FRANKFORT — The Kentucky Chamber of Commerce recommended Monday that state employees and retirees pay more for their health insurance, a move that could shave $188 million from a potential $1.2 billion state budget shortfall during the next two years.
The business group said Kentucky no longer can afford to provide generous health benefits that dwarf what most private workers receive.
The average state worker pays for 3 percent of his or her health insurance premium, compared to 20 percent for the average private employee in Kentucky, said Dave Adkisson, president and chief executive officer of the chamber.
The total cost to provide health coverage for 258,169 teachers, state employees, state retirees and their dependents is more than $1.2 billion a year — about $607 a month for each of 156,683 state workers and retirees, Adkisson said.
Since 2000, the percent of the state budget going to public employee health coverage has more than doubled — from 6.5 percent to 12.5 percent this year, he said.
Lee Jackson, president of the Kentucky Association of State Employees, immediately blasted the plan.
"We would oppose any attempt to tinker with state workers' health care benefits," he said.
Sharron Oxendine, president of the Kentucky Education Association, said the chamber's proposals "are neither advisable nor necessary" and "amount to a prescription for balancing the budget of the commonwealth on the backs of its employees — including its teachers and other public school employees."
Gov.
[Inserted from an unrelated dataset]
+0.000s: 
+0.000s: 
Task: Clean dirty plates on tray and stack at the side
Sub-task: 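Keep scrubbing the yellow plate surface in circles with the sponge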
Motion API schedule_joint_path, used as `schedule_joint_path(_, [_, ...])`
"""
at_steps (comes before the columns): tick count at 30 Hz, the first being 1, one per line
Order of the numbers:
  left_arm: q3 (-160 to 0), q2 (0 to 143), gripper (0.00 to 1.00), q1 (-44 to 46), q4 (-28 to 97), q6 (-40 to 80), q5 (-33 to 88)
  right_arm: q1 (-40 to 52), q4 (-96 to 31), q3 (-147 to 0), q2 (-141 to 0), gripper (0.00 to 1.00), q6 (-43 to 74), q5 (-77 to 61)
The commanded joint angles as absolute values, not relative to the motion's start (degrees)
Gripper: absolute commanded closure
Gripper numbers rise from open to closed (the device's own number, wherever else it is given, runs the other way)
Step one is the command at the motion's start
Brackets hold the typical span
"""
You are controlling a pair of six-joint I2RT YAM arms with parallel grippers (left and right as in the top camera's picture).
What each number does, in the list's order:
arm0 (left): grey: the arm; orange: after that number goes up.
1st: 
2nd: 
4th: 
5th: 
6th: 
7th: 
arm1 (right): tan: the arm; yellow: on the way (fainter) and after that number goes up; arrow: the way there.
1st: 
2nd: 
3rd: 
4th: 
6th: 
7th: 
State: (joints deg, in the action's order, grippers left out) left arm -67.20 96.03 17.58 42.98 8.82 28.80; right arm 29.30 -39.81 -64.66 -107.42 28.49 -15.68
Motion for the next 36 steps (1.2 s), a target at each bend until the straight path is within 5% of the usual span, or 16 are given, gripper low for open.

Steve Beshear and legislative leaders voiced appreciation for the chamber's work but took a wait-and-see approach.
"We continue to research options for our own employees, and we always welcome additional input from our citizens," Beshear said in a statement.
Senate State and Local Government Chairman Damon Thayer, R-Georgetown, said the state "is going to have to look at every option."
"We are not going to raise taxes, so we will have to look at reducing the size of government," he said.
Thayer's counterpart in the House, Rep. Mike Cherry, D-Princeton, said he would give the chamber's plan "careful study ... but I can't say I'm endorsing it."
Adkisson said in a conference call with reporters that requiring state workers to contribute $50 a month more for health coverage would save the state $94 million a year.
Such a move would not actually cost employees the full amount of their contribution, he said, because those contributions are exempt from taxes.
Employees would be able to reduce their tax liability by $600 a year, a tax savings of up to $149 a year for an average state worker, Adkisson said.
A summary of the chamber plan also noted the "frequently heard argument" that state workers should get more benefits because they earn less than those in the private sector.
However, the chamber said the average annual salary of state employee was $38,000 in 2008 — higher than the $36,855 average annual wage for all occupations in the state.
Another cost-cutting solution, Adkisson said, would be to provide employees with a fixed dollar amount indexed for inflation to buy life and health insurance and other fringe benefits.
This would require employees to contribute some additional amount for health coverage, depending on the level of coverage selected. Total savings would depend on the amount of subsidy provided.
Adkisson also suggested incentives to employees who participate in wellness programs.
He noted that Alabama will increase its state health insurance premiums from $25 a month to $50 a month next year, but an employee may avoid the increase by participating in a health screening program and, if necessary, a wellness program.
Some states also provide cash awards and vacation time, he said.